Whether LSD, ketamine or magic mushrooms: For some years now, psychedelics have increasingly been treated as medical beacons of hope in the therapy of mentally ill people - also because, in contrast to the usual antidepressants, they work faster.

In particular, the active ingredient psilocybin contained in "magic mushrooms" has been the subject of numerous studies;

It is a natural alkaloid from the group of tryptamines, which the Swiss chemist and LSD discoverer Albert Hofmann first succeeded in synthesizing in 1958.

Accordingly, a multi-centre phase II study recently published in the "New England Journal of Medicine" is fueling interest: In this clinical study, the effectiveness of the psychedelic drug was tested on 233 patients at 22 clinics in Europe and North America, funded by the British Company Compass Pathways.

Eighty-six percent of the subjects had a depressive episode that lasted at least a year, and all had had between two and four antidepressant treatments that had been unsuccessful.

Previous psilocybin studies were tested with significantly fewer patients, which meant that the meaningfulness of the results was very limited.

Improvement, but partly with side effects

Before the subjects received the drug once, they had not taken antidepressants or other drugs that affect the central nervous system for at least two weeks.

The doctors involved in the study administered three different strength doses once: either 1 milligram, 10 milligrams or 25 milligrams, whereby neither they nor the patients knew who was receiving which dose.

They then observed the patients over a period of twelve weeks by conducting regular surveys of depressive symptoms.

After three weeks, the high-dose group (25 milligrams) showed a significant improvement compared to the other two groups.

However, not without side effects, as Kevin McConway, Emeritus Professor of Statistics at the Open University, emphasizes when asked: “There were significantly more serious side effects in the participants in the 25 and 10 milligram groups than in the participants in the 1 milligram control group .” In addition to slight symptoms such as headaches and nausea after taking the active substance, there were also thoughts of suicide, suicidal and self-injurious behavior.

Such risks compared to the chances of this therapy were also discussed at the annual meeting of the American Psychiatric Association, where the results were presented for the first time at the end of May.

"The results were positive but not spectacular," says Ravi Das, associate professor at the Institute for Mental Health at University College London.

"The effect wears off after just twelve weeks." Only 20 percent of the patients in the high-dose group reported a sustained effect of the therapy, compared to ten percent in the 1-milligram group.

In addition, from week three through the end of the observation period, over a third of patients in the 25 mg group were taking additional antidepressant treatment, compared to 24 percent in the 10 mg group and 20 percent in the 1 mg group -Group.
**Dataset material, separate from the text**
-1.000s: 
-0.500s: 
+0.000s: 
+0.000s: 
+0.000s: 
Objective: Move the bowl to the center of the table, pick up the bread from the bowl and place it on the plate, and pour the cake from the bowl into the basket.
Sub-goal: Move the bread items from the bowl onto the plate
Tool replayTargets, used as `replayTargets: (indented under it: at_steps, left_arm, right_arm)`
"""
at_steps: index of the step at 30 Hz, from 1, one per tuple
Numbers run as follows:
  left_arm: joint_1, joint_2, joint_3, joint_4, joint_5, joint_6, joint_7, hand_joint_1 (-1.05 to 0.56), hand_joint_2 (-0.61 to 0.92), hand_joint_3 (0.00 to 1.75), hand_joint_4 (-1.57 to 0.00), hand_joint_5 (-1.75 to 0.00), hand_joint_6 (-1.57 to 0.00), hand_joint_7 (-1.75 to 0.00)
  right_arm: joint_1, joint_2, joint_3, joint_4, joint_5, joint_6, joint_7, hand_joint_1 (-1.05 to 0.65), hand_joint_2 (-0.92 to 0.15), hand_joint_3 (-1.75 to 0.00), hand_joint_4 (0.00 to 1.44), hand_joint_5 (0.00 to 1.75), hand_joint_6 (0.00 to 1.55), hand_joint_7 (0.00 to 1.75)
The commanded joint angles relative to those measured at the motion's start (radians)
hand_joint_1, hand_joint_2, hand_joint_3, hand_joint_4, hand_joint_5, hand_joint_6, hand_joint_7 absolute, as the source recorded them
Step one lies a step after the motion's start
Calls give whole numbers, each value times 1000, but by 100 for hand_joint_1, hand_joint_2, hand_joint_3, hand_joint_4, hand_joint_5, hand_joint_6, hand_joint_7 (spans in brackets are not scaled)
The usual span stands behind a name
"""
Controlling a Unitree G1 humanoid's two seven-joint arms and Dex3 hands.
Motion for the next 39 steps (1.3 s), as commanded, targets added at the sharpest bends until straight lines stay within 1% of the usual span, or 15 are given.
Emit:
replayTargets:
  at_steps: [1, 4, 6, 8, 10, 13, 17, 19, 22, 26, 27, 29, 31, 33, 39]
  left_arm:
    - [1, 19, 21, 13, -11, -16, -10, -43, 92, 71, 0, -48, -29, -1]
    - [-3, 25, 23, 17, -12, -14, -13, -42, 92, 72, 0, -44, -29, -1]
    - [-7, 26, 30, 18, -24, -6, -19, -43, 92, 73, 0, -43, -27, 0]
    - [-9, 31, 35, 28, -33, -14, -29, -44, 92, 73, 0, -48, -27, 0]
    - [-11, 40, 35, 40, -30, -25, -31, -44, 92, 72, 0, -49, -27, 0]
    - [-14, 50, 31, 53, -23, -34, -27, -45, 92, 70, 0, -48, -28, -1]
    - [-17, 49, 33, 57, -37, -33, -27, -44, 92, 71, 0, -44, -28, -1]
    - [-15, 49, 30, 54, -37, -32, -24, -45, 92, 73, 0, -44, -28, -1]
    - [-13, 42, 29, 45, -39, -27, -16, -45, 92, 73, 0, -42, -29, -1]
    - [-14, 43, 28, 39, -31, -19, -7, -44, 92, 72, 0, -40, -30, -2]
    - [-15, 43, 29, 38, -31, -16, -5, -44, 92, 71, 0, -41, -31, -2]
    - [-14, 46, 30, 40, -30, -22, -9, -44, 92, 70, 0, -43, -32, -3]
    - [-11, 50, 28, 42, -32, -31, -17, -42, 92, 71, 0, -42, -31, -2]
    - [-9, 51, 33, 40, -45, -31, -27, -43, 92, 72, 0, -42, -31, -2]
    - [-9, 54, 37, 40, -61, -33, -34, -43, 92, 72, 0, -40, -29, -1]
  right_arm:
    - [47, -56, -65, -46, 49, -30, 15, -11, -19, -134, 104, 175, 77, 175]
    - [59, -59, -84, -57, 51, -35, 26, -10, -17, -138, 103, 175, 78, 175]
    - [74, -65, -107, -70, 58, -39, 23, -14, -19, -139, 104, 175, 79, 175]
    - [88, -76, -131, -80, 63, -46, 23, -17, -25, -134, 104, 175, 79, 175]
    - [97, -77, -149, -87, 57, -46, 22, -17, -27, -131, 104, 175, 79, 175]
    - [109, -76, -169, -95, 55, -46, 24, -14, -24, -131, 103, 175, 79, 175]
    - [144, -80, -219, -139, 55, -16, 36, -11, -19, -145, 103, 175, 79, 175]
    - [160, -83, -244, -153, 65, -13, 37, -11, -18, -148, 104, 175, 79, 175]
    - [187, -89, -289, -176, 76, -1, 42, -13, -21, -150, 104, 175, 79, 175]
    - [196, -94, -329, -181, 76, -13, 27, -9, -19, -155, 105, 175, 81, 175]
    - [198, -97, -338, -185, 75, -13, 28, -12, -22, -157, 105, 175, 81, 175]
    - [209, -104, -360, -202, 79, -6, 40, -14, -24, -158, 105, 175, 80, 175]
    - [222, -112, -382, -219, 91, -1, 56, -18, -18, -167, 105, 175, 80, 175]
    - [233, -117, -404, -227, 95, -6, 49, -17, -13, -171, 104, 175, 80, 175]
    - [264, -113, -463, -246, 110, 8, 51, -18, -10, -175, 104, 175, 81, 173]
"Clearly when people initiate such treatment, their depression is not in remission," Das says, also noting that

that the number of severely depressed patients in the 25 mg group was lower than in the other two groups.

"Major depression is harder to treat, which may explain why the maximum dose of psilocybin was more effective."

And there's something else to consider: "Participants weren't asked if they could guess what dose of the psychedelic they were receiving," says Andrew MacIntosh, head of the Department of Psychiatry at the University of Edinburgh.

This is important, however, as psilocybin can cause euphoria and changes in perception.

"People who believe they are in a higher-dose treatment group may be more likely to report treatment benefits, regardless of whether the treatment is working."

More tightly controlled than previous studies

The results of this study are less impressive than previous ones, which were smaller in scale and less tightly controlled.

According to Matthias Liechti, deputy chief physician at the University Hospital Basel, this allows for a more realistic assessment of the effectiveness of psilocybin.

And Gerhard Gründer, Head of the Department of Molecular Neuroimaging at the Central Institute for Mental Health in Mannheim, states: "The study dampens the euphoria that is often fueled in the lay press in particular." However, there are important findings that can be derived from it, among other things, that many patients would need further doses of the active substance in order to achieve a lasting improvement in their symptoms.

The founder himself is the head of a psilocybin study in cooperation with the Charité Berlin (EPIsoDE study) as well as co-founder and managing director of the company "OVID Health Systems", which is already developing a health infrastructure for psychedelics-supported psychotherapy.

According to McIntosh, the study is "the strongest evidence yet that further larger and longer randomized trials of psychedelics are warranted and that psilocybin may one day represent a potential alternative to the antidepressants that have been prescribed for decades."

Until then, it's just a matter of waiting.

But according to the company Compass Pathways, which has its headquarters in London, a phase III approval study is to start despite the rather sobering results.

The form of therapy is also being tested in a phase II study for the treatment of patients with post-traumatic stress disorders.